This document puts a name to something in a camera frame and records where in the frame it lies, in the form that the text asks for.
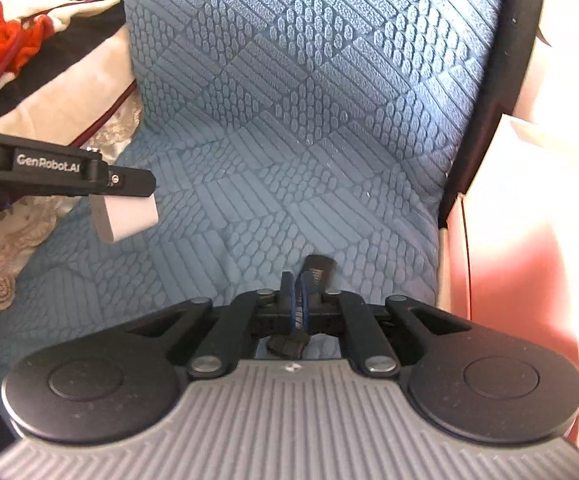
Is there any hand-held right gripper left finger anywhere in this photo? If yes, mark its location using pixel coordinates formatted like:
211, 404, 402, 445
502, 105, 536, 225
124, 271, 296, 377

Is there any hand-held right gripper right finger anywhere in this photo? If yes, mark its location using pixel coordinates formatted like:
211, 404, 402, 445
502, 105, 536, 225
297, 270, 473, 377

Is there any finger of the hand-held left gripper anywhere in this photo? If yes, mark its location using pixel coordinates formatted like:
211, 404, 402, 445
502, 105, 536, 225
82, 166, 158, 199

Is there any white charger adapter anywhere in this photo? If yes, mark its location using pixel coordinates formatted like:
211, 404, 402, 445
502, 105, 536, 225
90, 195, 160, 244

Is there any small black clip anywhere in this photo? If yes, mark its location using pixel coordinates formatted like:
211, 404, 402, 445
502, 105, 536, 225
267, 255, 339, 359

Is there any pink storage box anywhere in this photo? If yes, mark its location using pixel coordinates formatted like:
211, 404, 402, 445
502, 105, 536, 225
438, 112, 579, 461

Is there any blue textured sofa cover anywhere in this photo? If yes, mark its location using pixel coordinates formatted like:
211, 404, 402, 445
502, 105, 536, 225
0, 0, 509, 392

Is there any black sofa frame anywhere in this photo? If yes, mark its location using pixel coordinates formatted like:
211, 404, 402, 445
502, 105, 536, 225
437, 0, 551, 232

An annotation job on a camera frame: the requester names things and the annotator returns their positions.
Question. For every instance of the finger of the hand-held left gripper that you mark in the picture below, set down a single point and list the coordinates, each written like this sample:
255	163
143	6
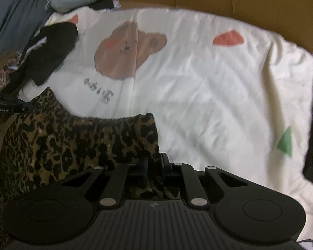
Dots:
20	105

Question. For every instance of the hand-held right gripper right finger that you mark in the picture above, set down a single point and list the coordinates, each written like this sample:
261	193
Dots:
167	170

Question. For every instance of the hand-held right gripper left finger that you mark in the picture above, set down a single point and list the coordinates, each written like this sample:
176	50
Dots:
143	168

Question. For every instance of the leopard print garment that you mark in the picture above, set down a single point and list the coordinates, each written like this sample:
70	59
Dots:
67	140

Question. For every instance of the black garment with white stripe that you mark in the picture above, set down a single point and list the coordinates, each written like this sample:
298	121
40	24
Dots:
49	54

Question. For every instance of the grey cloth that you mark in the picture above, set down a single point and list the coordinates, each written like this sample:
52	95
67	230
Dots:
13	18

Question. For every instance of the cream printed blanket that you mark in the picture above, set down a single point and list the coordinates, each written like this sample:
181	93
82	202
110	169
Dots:
198	83

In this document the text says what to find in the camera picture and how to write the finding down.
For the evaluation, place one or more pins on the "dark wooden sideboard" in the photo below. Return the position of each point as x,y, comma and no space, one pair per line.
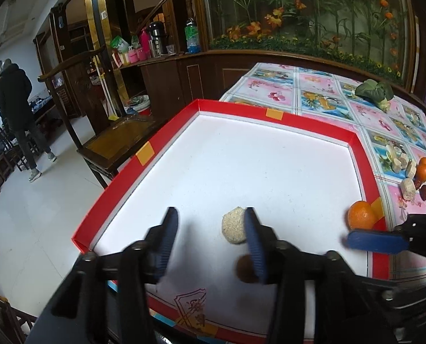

*-*-*

### WHAT YOU WILL DO
Would you restate word for word only the lines from the one containing "Question. For every instance of the cream" to the final line of the material, both ends included, without any pictures?

### EXERCISE RESULT
Question. For every instance of the cream printed blanket that you mark in the picture above, set down a single point and list the coordinates, each written like this sample:
181	93
82	202
110	169
Dots:
198	83

In this document the text says what to find in the camera picture and how to write the finding down.
For the evaluation, place one or more pins on the "dark wooden sideboard" in the photo below. Return the position of each point as x,y, comma and no space, one pair per line.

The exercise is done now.